Rapamycin delays but does not prevent recovery from acute renal failure: role of acquired tubular resistance.

Background: We reported that rapamycin impairs recovery after acute renal failure (ARF) in rats. The objective of this study was to determine if recovery will eventually occur after ARF despite continued rapamycin treatment.

Methods: ARF was induced in rats by renal artery occlusion. Glomerular filtration rate (GFR), morphology, and tubular cell proliferation were assessed either 2, 4, 6, or 7 days later. Rats were treated daily with rapamycin or vehicle throughout the study. Cultured mouse proximal tubular (MPT) cells were used to compare the antiproliferative effects of rapamycin after exposure for 1 and 7 days.

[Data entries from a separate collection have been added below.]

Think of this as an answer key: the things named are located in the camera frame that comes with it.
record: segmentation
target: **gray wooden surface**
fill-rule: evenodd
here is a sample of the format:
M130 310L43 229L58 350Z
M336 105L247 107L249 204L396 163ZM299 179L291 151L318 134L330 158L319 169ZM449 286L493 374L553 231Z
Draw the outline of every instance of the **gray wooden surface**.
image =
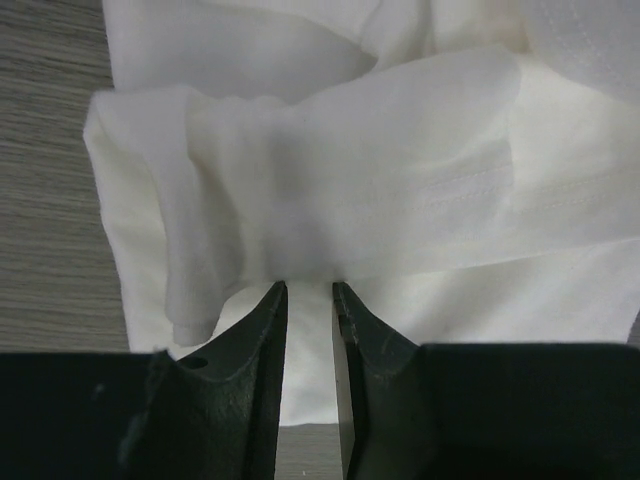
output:
M0 351L126 351L81 138L111 86L100 1L2 0L0 24ZM336 426L283 429L277 478L339 477Z

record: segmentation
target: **folded fabric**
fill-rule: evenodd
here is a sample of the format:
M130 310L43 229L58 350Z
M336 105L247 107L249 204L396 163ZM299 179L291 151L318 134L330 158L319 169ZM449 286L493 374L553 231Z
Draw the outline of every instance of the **folded fabric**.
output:
M85 141L132 350L187 353L286 279L297 424L336 419L331 280L417 342L624 341L635 67L564 70L540 36L571 22L517 3L105 0Z

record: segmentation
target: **black plastic part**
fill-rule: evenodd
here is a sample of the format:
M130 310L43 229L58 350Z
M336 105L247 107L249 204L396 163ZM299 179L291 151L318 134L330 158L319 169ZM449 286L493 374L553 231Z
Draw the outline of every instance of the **black plastic part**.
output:
M3 478L267 480L275 474L287 290L180 362L3 355Z
M419 347L333 294L345 479L640 479L640 351Z

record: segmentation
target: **white cloth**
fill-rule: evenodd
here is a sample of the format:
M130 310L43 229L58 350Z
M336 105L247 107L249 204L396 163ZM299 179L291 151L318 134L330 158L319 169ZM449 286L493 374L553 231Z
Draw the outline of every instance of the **white cloth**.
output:
M565 72L547 3L105 0L85 140L132 350L184 354L290 280L296 424L336 419L331 280L416 342L625 341L640 68Z

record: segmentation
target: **white fabric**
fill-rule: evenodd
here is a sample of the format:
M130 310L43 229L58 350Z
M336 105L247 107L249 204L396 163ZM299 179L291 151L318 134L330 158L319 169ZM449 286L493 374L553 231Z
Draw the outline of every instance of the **white fabric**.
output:
M416 342L625 341L633 63L565 71L546 3L105 0L85 141L132 350L187 353L289 280L296 424L336 419L331 280Z

Results: Two days after ARF, GFR was reduced severely but comparably in vehicle and rapamycin rats. In controls, GFR began to increase after day 2 and was normal by day 6. In rapamycin rats, GFR did begin to improve until after day 4 and reached normal values by day 7. In controls, many proliferating tubular cells were present in outer medulla on day 2, after which proliferation progressively decreased. By contrast, in rapamycin rats, proliferating cells were sparse on day 2, but then increased substantially through days 4 and 6. Cultured MPT cells exposed to rapamycin for 7 days were approximately 10-fold more resistant to the antiproliferative effects of rapamycin than cells exposed for 1 day.

Conclusions: Rapamycin delays but does not prevent renal recovery after ARF. MPT cells become resistant to rapamycin after prolonged exposure. We speculate that the ultimate recovery of renal function after ARF is due to the development of acquired tubular cell resistance to rapamycin.